YERYÜZÜNÜN KÜÇÜK VE ONURLU HALİFESİ: ÇOCUK
YERYÜZÜNÜN KÜÇÜK VE ONURLU HALİFESİ: ÇOCUK
Küçük yaşlarından itibaren Peygamberimiz (s.a.s)’in yanında yetişen Enes (r.a)’in Ebû Umeyr isminde bir kardeşi vardı. Kuşları çok seviyordu Ebû Umeyr; serçe besliyordu. Bir gün bu küçük çocuğun mahzun hali Efendimizin dikkatini çekmişti. Nedenini sordu. Ebû Umeyr’in serçesinin öldüğünü ve bundan dolayı çok üzüldüğünü öğrendi. Bunun üzerine Rahmet Elçisi, Ebû Umeyr’in yanına gitti, şefkatli elleriyle onun başını okşadı ve onu teselli etti. Üstelik bununla da yetinmedi. Küçük arkadaşının evine taziyeye gidip onunla uzunca bir süre sohbet etme büyüklüğünü de gösterdi. O bir şefkat elçisiydi. O, bir merhamet pınarıydı. Kaybettiğimiz çocuk yanımızı bizlere yeniden o hatırlattı.
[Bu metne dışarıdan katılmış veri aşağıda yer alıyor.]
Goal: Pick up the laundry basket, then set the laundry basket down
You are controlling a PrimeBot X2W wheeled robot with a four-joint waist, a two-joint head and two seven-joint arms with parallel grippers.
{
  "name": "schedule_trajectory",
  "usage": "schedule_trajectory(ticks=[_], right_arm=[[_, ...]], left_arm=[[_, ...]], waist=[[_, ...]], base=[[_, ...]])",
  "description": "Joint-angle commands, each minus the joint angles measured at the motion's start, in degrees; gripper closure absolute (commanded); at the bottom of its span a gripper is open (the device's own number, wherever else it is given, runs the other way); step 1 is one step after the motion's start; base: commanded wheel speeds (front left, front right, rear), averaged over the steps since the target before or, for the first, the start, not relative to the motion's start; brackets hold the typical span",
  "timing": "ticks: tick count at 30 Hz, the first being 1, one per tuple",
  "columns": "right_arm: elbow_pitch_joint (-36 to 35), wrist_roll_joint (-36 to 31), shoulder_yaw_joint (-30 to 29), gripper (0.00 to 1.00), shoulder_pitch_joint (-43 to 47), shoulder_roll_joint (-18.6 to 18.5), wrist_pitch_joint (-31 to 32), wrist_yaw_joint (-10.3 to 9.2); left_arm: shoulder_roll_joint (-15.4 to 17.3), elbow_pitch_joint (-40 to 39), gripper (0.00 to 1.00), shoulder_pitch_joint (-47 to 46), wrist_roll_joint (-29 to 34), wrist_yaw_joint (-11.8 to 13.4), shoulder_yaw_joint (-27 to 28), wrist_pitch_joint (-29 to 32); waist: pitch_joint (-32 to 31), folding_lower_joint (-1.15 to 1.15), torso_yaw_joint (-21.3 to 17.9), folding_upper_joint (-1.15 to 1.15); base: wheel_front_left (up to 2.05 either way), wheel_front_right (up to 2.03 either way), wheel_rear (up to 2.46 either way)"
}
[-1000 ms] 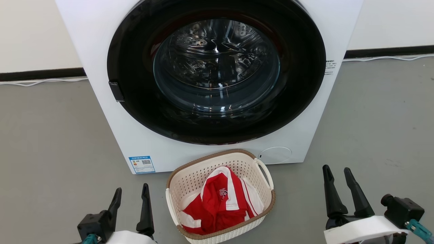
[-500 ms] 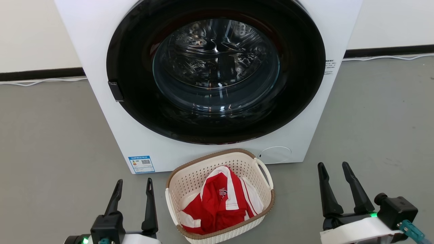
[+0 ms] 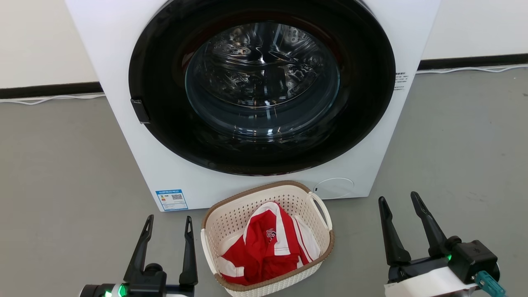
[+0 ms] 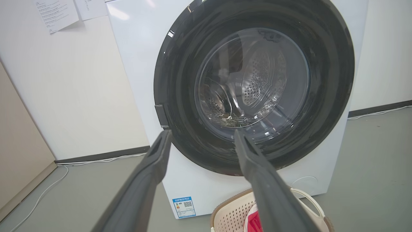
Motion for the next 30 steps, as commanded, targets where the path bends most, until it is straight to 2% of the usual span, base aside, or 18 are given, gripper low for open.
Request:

Özlediğimiz masumiyetimizle bizi yeniden o tanıştırdı. Onun için çocukluk ve çocuklar, insanın içindeki cennetin nefesiydi. Çocuk, göz aydınlığıdır, gözün nurudur; bize Kur’ân böyle öğretir, böyle söyler.
Göz, nurunu yitirdiği zaman, önünü göremez, istikbalini kaybeder. Aile ve toplumun istikbali de çocuklardır. Çocuk ihmal edilir, ötelenir ve örselenirse aile ve toplum, geleceğini göremez. Çocuğa “yeryüzünün küçük ve onurlu halifesi” gözüyle bakmadıkça felah bulamaz.
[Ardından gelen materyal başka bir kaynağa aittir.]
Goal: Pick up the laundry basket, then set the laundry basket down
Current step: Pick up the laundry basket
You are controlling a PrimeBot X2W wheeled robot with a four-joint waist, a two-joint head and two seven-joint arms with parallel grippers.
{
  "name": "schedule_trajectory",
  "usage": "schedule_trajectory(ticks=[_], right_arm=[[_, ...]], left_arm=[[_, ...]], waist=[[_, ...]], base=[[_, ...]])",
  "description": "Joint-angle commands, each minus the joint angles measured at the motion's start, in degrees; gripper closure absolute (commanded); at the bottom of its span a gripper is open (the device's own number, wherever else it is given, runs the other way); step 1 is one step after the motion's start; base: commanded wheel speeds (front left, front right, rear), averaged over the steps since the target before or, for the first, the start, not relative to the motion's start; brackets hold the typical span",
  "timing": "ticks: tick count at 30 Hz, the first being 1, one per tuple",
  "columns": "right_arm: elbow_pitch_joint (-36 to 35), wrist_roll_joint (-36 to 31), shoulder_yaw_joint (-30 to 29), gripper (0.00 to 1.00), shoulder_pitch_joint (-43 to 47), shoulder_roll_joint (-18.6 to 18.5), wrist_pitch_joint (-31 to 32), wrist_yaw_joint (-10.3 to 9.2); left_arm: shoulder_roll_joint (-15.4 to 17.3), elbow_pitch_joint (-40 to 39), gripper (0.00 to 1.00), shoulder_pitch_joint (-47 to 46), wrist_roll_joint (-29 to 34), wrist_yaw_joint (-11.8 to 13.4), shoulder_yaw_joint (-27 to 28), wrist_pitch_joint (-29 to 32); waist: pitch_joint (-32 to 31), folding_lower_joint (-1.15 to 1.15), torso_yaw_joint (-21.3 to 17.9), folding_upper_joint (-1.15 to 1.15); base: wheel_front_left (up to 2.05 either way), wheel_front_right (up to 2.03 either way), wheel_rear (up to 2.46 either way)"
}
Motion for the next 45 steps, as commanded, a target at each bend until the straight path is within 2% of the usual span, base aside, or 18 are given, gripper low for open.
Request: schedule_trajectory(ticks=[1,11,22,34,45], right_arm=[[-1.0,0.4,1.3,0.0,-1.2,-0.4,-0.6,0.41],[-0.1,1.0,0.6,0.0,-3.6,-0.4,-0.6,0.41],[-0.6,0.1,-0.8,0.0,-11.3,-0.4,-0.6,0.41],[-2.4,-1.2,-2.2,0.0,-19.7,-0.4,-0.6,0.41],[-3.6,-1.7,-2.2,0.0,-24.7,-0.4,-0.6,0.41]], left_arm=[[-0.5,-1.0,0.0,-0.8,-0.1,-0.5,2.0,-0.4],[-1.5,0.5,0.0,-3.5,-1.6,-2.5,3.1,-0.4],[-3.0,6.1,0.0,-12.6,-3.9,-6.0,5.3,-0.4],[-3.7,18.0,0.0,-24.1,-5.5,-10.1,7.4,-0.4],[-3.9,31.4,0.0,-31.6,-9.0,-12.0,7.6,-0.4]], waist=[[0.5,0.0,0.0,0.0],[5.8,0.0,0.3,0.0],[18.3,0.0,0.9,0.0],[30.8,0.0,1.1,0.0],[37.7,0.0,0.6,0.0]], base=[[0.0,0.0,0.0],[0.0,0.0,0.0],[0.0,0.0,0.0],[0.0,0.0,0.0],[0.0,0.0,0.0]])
Şu bir gerçektir ki; bütün çocuklar masumdur ve bütün çocuklar her türlü güzelliği hak eder. Üzülerek belirtelim ki; bugün dünya çocukları, doğuştan sahip oldukları haklardan mahrumdur. Onlar, Peygamberimizin merhametine ne kadar da muhtaçtır.
Zira şefkat ve merhamet yoksunu günümüz dünyasında pek çok çocuk ihmal edilmekte, türlü istismarlara maruz bırakılmaktadır. Kimi çocuklar, barınma, beslenme, sağlık, eğitim gibi en temel haklarından mahrum kalmaktadır. Kimileri taşıyamayacakları bedensel ve duygusal yükler altında ezilmektedir. Kimileriyse acımasızca sokağın yalnızlık ve sahipsizliğine, açlık ve ölüme terk edilmektedir.
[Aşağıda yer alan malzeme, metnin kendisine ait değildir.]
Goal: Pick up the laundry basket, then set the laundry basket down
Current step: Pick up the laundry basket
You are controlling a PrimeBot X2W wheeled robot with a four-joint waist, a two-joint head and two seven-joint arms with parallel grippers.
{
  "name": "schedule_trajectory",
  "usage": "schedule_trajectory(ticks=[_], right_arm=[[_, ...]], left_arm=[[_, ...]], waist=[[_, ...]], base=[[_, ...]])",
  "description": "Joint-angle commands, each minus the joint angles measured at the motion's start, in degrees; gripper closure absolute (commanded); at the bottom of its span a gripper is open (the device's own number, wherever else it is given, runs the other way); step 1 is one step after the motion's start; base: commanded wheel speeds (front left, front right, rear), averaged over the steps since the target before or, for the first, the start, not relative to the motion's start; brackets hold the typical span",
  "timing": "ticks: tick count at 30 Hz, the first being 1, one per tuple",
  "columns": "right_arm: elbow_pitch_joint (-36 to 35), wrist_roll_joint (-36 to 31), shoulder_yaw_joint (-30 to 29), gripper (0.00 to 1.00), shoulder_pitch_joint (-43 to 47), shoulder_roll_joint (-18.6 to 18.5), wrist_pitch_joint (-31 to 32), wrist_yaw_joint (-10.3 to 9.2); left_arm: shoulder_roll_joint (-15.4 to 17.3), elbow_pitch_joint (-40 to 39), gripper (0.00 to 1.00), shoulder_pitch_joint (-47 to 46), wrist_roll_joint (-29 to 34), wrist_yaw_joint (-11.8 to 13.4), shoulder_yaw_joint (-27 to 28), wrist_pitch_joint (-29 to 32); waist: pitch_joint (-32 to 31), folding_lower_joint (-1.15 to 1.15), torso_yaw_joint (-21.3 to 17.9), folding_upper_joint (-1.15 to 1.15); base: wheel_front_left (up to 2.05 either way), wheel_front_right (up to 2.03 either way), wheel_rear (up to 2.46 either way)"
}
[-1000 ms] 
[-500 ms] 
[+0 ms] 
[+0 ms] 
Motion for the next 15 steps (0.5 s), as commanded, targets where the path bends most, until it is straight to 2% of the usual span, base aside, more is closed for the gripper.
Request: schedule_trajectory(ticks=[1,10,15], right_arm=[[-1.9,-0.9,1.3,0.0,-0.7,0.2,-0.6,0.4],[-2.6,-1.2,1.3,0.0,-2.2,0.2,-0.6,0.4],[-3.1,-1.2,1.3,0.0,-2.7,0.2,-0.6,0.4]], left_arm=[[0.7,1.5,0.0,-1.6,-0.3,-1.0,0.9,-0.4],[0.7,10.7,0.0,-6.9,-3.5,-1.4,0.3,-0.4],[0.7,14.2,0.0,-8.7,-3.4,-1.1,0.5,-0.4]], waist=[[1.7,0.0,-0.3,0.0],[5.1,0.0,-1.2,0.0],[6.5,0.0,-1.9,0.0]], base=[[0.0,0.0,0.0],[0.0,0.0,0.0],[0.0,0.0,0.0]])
Gönül coğrafyamızdaki çocukların her gün arş-ı âlâya yükselen feryatları yüreklerimizi dağlamaktadır. Musul’da, Halep’te, Arakan’da ve daha pek çok İslam beldesinde her gün onlarca, yüzlerce yavru zulüm altında inlemektedir. Nicesi ya sakat kalmakta ya yetim bırakılmakta ya da hunharca katledilmektedir. Bugün ümmetin geleceği, zulüm ve vahşetin, savaş ve şiddetin karanlıklarında yok olmaktadır. Kendilerine huzurlu bir dünya bırakmamız gereken nice yavru, dehşet içinde kıvranmaktadır. İnsanca yaşayabileceği bir diyar ararken Aylan çocukların cansız bedenleri, umutlarıyla birlikte kıyıya vurmaktadır. Aslında kıyıya vuran, sadece çocukların cansız bedenleri değil, tüm insanlığın insaf ve istikbalidir. Üzerine yağan bombaların altında Ümran çocuklar, kendisine uzanacak bir yardım eli beklemektedir. Aslında göçük altında kalan, bütün insanlığın vicdan ve merhametidir. Nice masum, mazlum ve mağdurlar, her gün insanlığı Yüce Yaratan’a şikâyet etmektedir.
Unutmamalıyız ki, çocukların varlığı bizim için bir imtihandır. Yazık ki her geçen gün kaybediyoruz bu imtihanı. Yeryüzündeki her bir çocuğun gözyaşından biz sorumluyuz. Hesap günü yetimlerden sorulacağız, öksüzlerden, evsizlerden sorgulanacağız. Yüce Rabbimiz, bizlere çocuklarımız için daha güzel, daha güvenli bir dünya kurmayı nasip etsin.